When I upgraded containerd, I did drain the node using kubectl drain but it doesn't remove daemonsets like weave. If kubectl is not enough, should I be using crictl or ctr to drain? Do I need to stop kubelet since daemonsets always get rescheduled? I couldn't find any documentation on the proper procedure to upgrade containerd so I just did the above, but it sounds like it was not enough. Maybe this issue can be turned into a documentation issue where steps to upgrade between major, minor and bugfix releases are provided?
Thanks again for your help tracking down these issues.
When I upgraded containerd, I did drain the node using kubectl drain but it doesn't remove daemonsets like weave.
I see. This is bad. :( We are about to release 1.2.2. We should include some instruction there.
This only happens when: 1) You upgrade containerd to 1.2+; 2) You have a pod not drained from the node (e.g. a daemonset), and the pod: a) Has a container contains multiple processes; b) Some processes don't exit with the container init process; c) The pod is using pod pid namespace.
If this is the case, you need to use runc kill --all
to kill that container. :(
We'll simplify this a bit in the release note.
@Random-Liu Release notes to allow upgrades for this specific issue are good, but more generic upgrade instructions on https://containerd.io/docs/ or on github would be much appreciated as well. I'm still confused on exact commands, especially if you don't know what containers you need to runc kill.
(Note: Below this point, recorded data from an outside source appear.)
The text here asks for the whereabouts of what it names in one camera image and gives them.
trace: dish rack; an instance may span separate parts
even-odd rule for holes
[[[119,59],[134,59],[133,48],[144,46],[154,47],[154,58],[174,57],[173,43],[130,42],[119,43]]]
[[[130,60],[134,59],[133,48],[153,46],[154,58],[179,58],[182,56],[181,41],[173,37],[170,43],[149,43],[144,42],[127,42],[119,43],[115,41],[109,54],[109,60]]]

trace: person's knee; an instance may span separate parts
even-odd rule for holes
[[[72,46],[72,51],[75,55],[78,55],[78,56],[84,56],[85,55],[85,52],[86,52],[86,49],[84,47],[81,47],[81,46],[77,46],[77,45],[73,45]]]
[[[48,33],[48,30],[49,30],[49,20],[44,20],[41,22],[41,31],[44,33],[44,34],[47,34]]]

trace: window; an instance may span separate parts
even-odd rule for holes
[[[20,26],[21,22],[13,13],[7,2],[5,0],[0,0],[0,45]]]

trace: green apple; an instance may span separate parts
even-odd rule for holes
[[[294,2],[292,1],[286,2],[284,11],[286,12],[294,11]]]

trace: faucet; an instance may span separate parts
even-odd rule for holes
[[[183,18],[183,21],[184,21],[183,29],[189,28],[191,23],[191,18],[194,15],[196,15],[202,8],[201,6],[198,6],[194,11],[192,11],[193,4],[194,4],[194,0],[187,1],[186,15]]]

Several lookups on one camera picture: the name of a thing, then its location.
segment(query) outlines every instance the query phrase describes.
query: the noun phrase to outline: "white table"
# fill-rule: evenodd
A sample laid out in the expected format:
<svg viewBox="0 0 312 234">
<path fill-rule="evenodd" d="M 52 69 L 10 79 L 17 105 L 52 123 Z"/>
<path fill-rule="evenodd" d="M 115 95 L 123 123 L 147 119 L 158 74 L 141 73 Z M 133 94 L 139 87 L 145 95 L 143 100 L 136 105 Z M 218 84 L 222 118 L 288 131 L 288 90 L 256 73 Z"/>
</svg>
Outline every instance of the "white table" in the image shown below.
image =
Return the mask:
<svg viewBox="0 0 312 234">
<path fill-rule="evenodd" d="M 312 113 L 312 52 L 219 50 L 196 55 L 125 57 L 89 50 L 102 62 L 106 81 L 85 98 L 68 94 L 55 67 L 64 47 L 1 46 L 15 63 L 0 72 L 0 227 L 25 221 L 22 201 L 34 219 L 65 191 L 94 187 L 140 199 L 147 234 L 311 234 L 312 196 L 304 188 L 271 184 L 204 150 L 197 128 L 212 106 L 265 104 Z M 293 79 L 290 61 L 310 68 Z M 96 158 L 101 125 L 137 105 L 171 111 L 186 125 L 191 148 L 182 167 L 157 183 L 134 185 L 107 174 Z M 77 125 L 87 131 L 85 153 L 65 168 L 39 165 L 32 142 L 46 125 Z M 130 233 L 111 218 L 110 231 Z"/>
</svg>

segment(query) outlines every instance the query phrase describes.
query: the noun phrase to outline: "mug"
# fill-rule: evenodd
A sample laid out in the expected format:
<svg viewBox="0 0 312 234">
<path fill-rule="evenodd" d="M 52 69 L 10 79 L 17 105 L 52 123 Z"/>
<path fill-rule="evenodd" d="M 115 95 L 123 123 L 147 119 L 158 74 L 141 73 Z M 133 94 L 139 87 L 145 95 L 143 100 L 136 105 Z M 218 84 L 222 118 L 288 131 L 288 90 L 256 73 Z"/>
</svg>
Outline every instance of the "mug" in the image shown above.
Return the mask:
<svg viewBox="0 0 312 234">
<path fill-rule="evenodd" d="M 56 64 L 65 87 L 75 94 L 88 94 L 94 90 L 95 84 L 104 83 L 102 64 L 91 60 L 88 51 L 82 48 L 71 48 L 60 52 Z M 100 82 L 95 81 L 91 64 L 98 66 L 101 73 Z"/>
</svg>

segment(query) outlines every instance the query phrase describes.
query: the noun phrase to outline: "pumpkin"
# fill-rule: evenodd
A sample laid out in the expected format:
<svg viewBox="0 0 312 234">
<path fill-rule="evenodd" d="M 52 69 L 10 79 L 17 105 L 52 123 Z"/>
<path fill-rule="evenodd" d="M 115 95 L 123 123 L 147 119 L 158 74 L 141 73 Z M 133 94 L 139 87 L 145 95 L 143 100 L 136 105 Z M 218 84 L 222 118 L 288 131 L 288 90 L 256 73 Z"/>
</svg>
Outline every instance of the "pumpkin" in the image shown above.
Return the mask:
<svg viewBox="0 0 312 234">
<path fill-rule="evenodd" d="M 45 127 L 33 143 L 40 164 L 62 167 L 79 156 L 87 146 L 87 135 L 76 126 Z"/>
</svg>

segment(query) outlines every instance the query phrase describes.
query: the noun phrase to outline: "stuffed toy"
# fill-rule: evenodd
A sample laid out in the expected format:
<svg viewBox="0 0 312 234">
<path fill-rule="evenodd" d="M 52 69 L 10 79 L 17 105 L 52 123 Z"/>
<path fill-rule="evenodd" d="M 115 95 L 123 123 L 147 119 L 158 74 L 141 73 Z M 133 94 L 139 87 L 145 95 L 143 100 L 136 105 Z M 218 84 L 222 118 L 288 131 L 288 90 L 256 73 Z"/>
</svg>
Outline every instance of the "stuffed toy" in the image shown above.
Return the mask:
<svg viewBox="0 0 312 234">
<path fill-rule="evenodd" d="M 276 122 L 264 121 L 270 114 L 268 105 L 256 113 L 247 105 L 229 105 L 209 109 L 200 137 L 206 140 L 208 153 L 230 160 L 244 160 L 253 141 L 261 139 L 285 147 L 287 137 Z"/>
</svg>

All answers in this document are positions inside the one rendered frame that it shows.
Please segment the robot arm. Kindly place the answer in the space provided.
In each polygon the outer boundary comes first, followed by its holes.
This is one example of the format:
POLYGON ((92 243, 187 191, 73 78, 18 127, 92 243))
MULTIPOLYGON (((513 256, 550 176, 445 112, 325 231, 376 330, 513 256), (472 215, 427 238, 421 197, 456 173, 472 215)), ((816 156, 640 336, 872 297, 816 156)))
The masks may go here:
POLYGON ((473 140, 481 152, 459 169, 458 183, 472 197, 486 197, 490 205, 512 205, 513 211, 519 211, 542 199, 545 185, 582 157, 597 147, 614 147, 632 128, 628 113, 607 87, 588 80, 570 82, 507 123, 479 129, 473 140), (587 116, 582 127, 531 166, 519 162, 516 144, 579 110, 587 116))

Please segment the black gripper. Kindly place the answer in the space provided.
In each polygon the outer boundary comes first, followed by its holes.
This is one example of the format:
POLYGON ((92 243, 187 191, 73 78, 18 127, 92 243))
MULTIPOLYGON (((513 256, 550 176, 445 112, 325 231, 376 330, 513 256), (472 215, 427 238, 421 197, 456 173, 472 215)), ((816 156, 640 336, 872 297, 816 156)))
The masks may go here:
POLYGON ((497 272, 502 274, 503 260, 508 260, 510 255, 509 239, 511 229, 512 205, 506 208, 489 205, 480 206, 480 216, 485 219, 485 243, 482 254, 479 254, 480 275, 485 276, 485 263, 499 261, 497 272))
@steven-sheehy Does your weave pod has shareProcessNamespace: true
in the pod spec?
No. For reference, this is the weave yaml we are applying.
OK. So hostPID
pod is also affected...
What containerd version did you upgrade from to 1.2.1?
To be honest, I'm not sure exactly. It was either 1.2.1-rc.0 or 1.2.0. We've only recently switched to containerd so those are the only versions we've ever used.
@steven-sheehy I see.
I fully understand the problem now. The bug introduced by https://github.com/containerd/containerd/commit/b5ccc66c2c814cfc21d58678c854272427814b59 is soooooo bad... It only exists in 1.2 versions before 1.2.1, because of the bug, you can never stop a multi-process host/pod pid pod. I think we'll have to recommend a node REBOOT for the 1.2.x --> 1.2.1 update...
And I'll add an integration test for this case to prevent future regression.
As for upgrade instructions, here are the steps I came up with when using Kubernetes and systemd. I'm not sure if these steps will suffice to avoid the deadlock when upgrading 1.2.0 to 1.2.1 or if a node reboot is required. But I think something like these should be added to an upgrade section of the documentation. Do these steps look correct?
kubectl drain $HOSTNAME --ignore-daemonsets --delete-local-data
systemctl stop kubelet.service
crictl stopp $(crictl pods -q)
systemctl stop containerd.service
# update containerd binary via package manager or manually
systemctl start containerd.service
systemctl start kubelet.service
@steven-sheehy Thanks for the detailed instructions!
We currently don't have a place for update instructions. Release note seems to be a best place for this. We do similar thing for Kubernetes release note as well. :)
This has been included in the 1.2.2 release note https://github.com/containerd/containerd/releases/tag/v1.2.2.
Let's close this issue for now.
After restarting containerd via
sudo systemctl restart containerd
, I have pods stuck in various state (Terminating,Init, Running 0/1) indefinitely. Also, containerd is running but printing no logs and seems to be deadlocked. crictl is not able to connect to socket.Seems deadlock is here in waiting for container IO to close?
containerd 1.2.1 kubernetes 1.11.6 Ubuntu 18.04
This is a different environment than my other issue #1014.